Migrating Data from Other TP Systems

This document describes how to migrate data from traditional transactional (OLTP / TP) databases such as MySQL, SQL Server, Oracle, and PostgreSQL into Apache Doris. Doris provides several data ingestion options that cover one-time migration, offline batch synchronization, and real-time incremental synchronization.

Overview of Migration Options

The following table summarizes the main migration options that Doris supports. You can choose one based on data volume, synchronization latency requirements, and whether CDC (Change Data Capture) is needed.

Option	Applicable scenario	Sync mode	Whole-database supported	Incremental / CDC supported
Multi-Catalog	One-time migration, ad-hoc queries, CTAS table creation	Offline / on-demand	Implement with SQL	No
Flink Doris Connector (JDBC)	Offline batch synchronization in the Flink stack	Offline	No	No
Flink Doris Connector (CDC)	Real-time full + incremental synchronization	Real-time	Supported	Supported (INSERT / UPDATE / DELETE)
Spark Connector	Batch data writes in the Spark stack	Offline	No	No
Streaming Job	Built-in continuous synchronization from MySQL / PostgreSQL in Doris	Streaming (continuous)	Supported	Supported
Third-party tools (DataX / SeaTunnel / CloudCanal)	Existing synchronization platforms, visual operations	Offline / real-time	Supported	Depends on the tool

Note: If you need to complete the migration without introducing an external compute engine, use Multi-Catalog or Streaming Job. If you need real-time incremental synchronization, use Flink Doris Connector + CDC or Streaming Job.

Option 1: Multi-Catalog (Recommended for One-Time Migration)

Use a JDBC Catalog to map tables in the TP database as external tables in Doris, then use INSERT INTO or CREATE TABLE AS SELECT (CTAS) to load the data.

Steps

Create a JDBC Catalog that points to the source TP database.
Use INSERT INTO to write into an existing Doris table, or use CTAS to create the table and load data in a single step.
Verify row counts and field consistency.

Example: Migrating Data from MySQL

CREATE CATALOG mysql_catalog properties(
    'type' = 'jdbc',
    'user' = 'root',
    'password' = '123456',
    'jdbc_url' = 'jdbc:mysql://host:3306/mysql_db',
    'driver_url' = 'mysql-connector-java-8.0.25.jar',
    'driver_class' = 'com.mysql.cj.jdbc.Driver'
);

-- Load into an existing table with INSERT INTO
INSERT INTO internal.doris_db.tbl1
SELECT * FROM mysql_catalog.mysql_db.table1;

-- Create the table and load data in one step with CTAS
CREATE TABLE internal.doris_db.tbl1
PROPERTIES('replication_num' = '1')
AS
SELECT * FROM mysql_catalog.mysql_db.table1;

For more details, see Catalog Data Import.
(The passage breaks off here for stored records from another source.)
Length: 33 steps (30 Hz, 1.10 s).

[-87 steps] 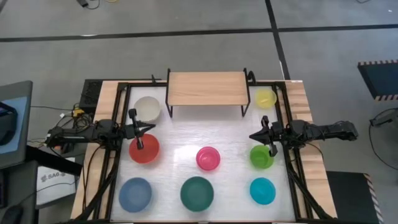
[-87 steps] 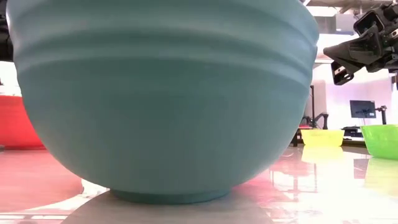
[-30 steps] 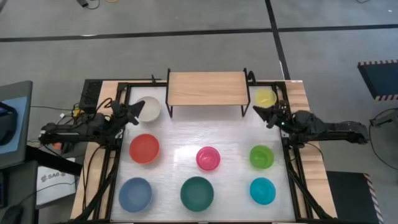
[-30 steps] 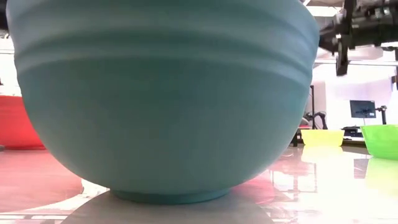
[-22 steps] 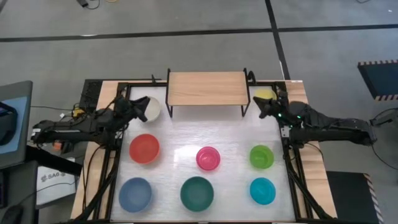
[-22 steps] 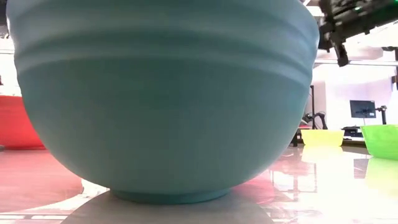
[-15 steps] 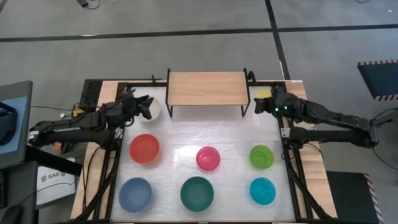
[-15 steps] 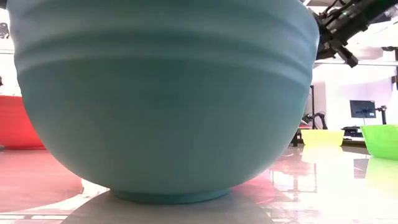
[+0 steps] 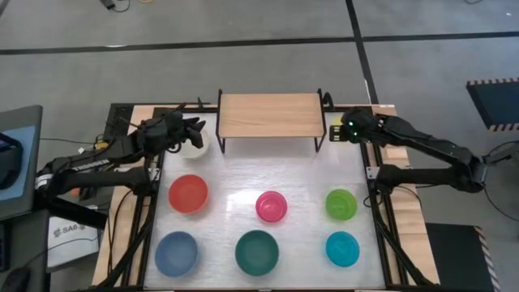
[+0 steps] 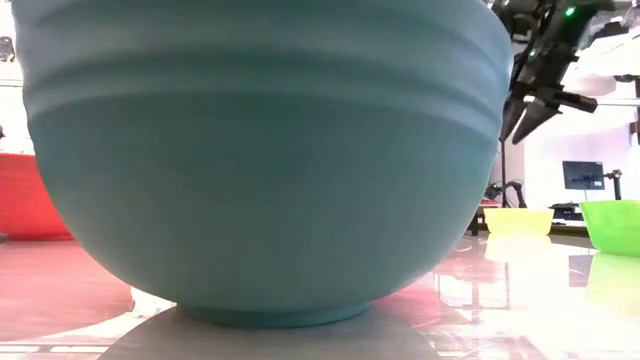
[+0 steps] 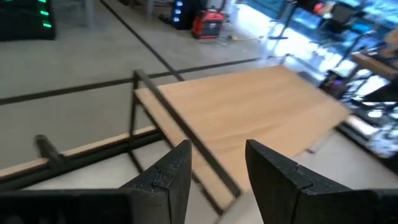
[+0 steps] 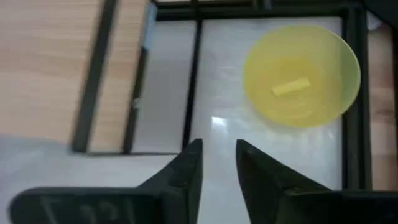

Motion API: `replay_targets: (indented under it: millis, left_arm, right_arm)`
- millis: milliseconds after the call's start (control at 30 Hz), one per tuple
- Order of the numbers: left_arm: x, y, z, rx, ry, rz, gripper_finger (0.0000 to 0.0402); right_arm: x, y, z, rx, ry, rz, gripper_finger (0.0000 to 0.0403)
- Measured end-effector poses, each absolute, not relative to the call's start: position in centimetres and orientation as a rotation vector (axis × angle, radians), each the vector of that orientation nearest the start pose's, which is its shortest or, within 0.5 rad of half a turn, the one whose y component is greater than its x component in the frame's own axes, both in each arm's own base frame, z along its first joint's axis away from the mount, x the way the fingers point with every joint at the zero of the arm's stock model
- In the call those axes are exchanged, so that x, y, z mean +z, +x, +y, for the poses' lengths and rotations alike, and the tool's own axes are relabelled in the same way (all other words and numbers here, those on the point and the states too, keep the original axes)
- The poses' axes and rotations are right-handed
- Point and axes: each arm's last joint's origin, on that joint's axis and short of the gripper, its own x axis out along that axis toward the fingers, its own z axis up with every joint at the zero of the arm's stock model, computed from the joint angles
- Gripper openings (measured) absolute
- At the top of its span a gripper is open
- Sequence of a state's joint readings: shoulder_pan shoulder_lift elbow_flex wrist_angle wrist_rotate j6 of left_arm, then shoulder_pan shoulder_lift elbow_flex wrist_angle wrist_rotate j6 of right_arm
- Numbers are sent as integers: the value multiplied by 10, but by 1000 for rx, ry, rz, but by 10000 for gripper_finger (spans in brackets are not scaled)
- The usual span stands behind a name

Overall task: Place and stack bowls onto a shelf
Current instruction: Put the yellow bowl on the shelf

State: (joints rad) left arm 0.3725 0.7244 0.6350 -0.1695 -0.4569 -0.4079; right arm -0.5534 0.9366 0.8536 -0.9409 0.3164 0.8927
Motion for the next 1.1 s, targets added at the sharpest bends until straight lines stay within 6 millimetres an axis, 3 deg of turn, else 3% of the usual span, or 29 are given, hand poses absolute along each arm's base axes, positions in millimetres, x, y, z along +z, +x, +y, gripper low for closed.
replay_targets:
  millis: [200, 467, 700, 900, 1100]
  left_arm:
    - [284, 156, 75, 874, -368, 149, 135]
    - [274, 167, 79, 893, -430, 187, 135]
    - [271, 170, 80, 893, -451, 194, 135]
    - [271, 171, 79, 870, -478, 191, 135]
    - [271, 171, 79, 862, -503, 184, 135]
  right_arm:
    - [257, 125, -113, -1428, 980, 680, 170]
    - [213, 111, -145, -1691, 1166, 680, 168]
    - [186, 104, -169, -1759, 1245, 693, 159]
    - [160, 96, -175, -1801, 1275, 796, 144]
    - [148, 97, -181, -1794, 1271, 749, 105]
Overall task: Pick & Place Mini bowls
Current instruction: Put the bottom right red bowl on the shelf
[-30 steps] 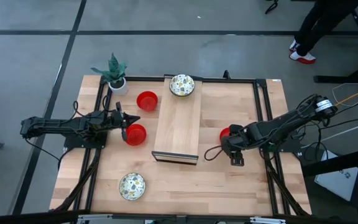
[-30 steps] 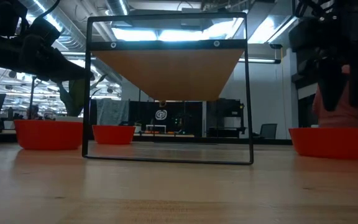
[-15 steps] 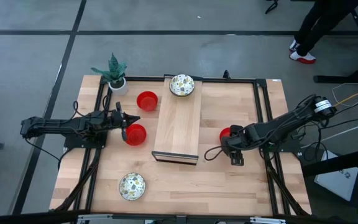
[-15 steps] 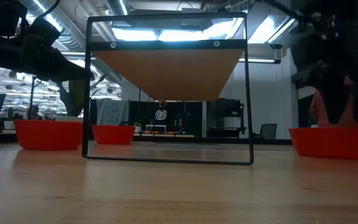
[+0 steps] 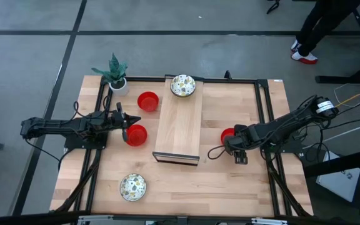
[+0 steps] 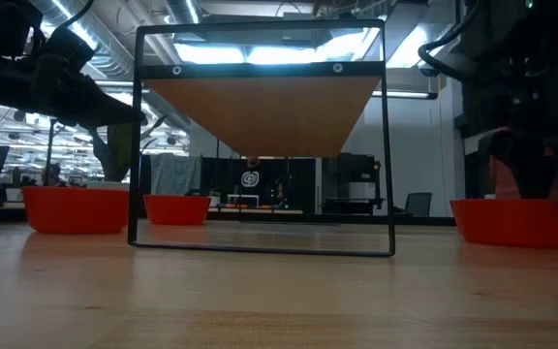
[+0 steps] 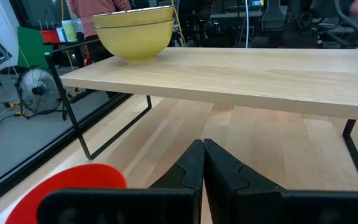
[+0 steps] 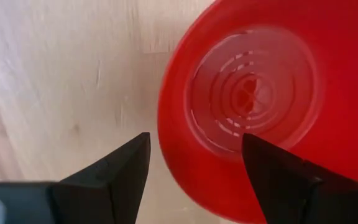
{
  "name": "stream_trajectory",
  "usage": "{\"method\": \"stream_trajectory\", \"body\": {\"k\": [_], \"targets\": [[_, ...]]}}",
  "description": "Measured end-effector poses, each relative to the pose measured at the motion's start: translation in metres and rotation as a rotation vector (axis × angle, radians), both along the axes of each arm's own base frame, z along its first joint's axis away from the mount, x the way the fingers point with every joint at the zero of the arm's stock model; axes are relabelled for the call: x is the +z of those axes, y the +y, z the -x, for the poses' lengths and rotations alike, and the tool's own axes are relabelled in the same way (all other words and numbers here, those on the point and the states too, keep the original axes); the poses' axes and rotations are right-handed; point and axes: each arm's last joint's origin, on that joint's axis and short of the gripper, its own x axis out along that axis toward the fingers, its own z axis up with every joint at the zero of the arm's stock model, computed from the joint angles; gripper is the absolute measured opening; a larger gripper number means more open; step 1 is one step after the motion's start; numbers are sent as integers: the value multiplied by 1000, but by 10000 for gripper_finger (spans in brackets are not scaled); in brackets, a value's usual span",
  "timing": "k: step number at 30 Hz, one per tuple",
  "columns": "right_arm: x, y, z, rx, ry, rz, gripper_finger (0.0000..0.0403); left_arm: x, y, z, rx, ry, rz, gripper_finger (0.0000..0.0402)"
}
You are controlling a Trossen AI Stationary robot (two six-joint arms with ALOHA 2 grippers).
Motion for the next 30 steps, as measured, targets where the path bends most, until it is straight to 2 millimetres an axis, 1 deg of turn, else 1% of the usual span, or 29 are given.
{"method": "stream_trajectory", "body": {"k": [8, 11, 13, 16, 25, 26, 30], "targets": [[-8, -7, 2, -10, 2, 4, 253, 0, 0, 0, 0, 0, 0, 4], [-11, -7, 3, -10, 7, 3, 243, 0, 0, 0, 0, 0, 0, 4], [-12, -7, 4, -11, 6, 2, 224, 0, 0, 0, 0, 0, 0, 4], [-13, -7, 4, -11, 3, 1, 180, 0, 0, 0, 0, 0, 0, 4], [-12, -7, 2, -11, -17, 3, 19, 0, 0, 0, 0, 0, 0, 4], [-12, -7, 2, -11, -19, 8, 12, 0, 0, 0, 0, 0, 0, 4], [-12, -7, 2, -15, -20, 4, 13, 0, 0, 0, 0, 0, 0, 4]]}}
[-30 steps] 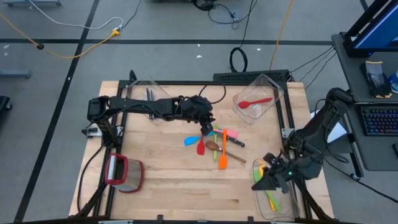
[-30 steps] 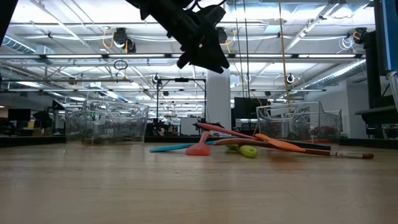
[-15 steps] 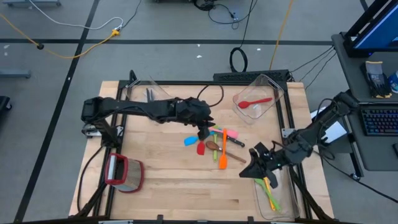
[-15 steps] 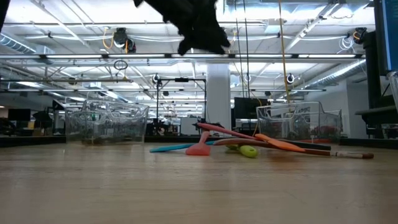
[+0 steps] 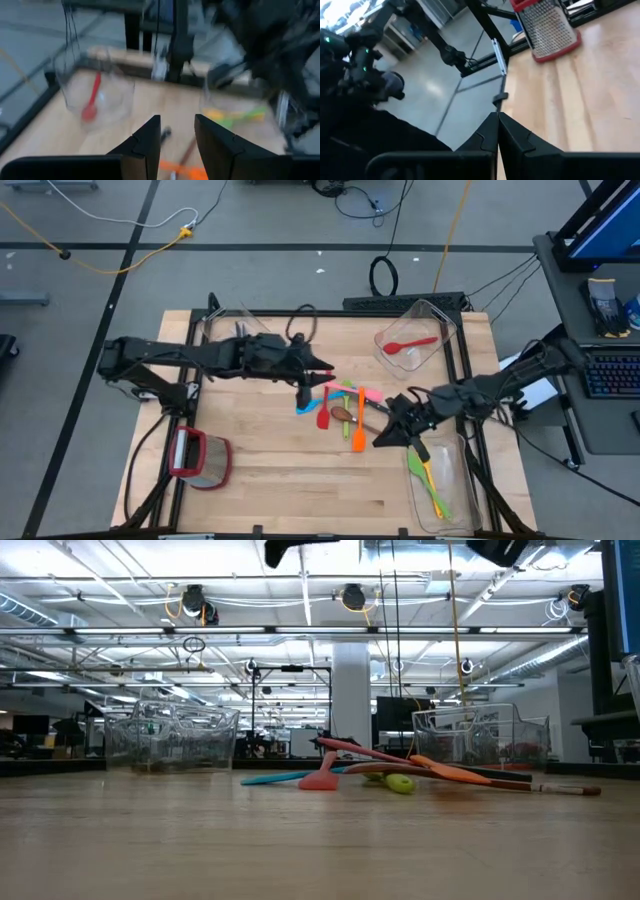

Option 2: Flink Doris Connector

With Flink, you can run TP-system synchronization in either offline batch mode or real-time incremental mode.

2.1 Offline Synchronization: Flink JDBC Source + Doris Sink

This option suits offline data movement in the Flink stack. The following Flink SQL example shows the pattern:

CREATE TABLE student_source (
    id INT,
    name STRING,
    age INT,
  PRIMARY KEY (id) NOT ENFORCED
) WITH (
  'connector' = 'jdbc',
  'url' = 'jdbc:mysql://localhost:3306/mydatabase',
  'table-name' = 'students',
  'username' = 'username',
  'password' = 'password'
);

CREATE TABLE student_sink (
    id INT,
    name STRING,
    age INT
    )
    WITH (
      'connector' = 'doris',
      'fenodes' = '127.0.0.1:8030',
      'table.identifier' = 'test.students',
      'username' = 'root',
      'password' = 'password',
      'sink.label-prefix' = 'doris_label'
);

INSERT into student_sink select * from student_source;

For more details, see Flink JDBC.

2.2 Real-Time Synchronization: Flink CDC

With Flink CDC, you can perform a full data read and incremental capture in a single job, and synchronize INSERT / UPDATE / DELETE events.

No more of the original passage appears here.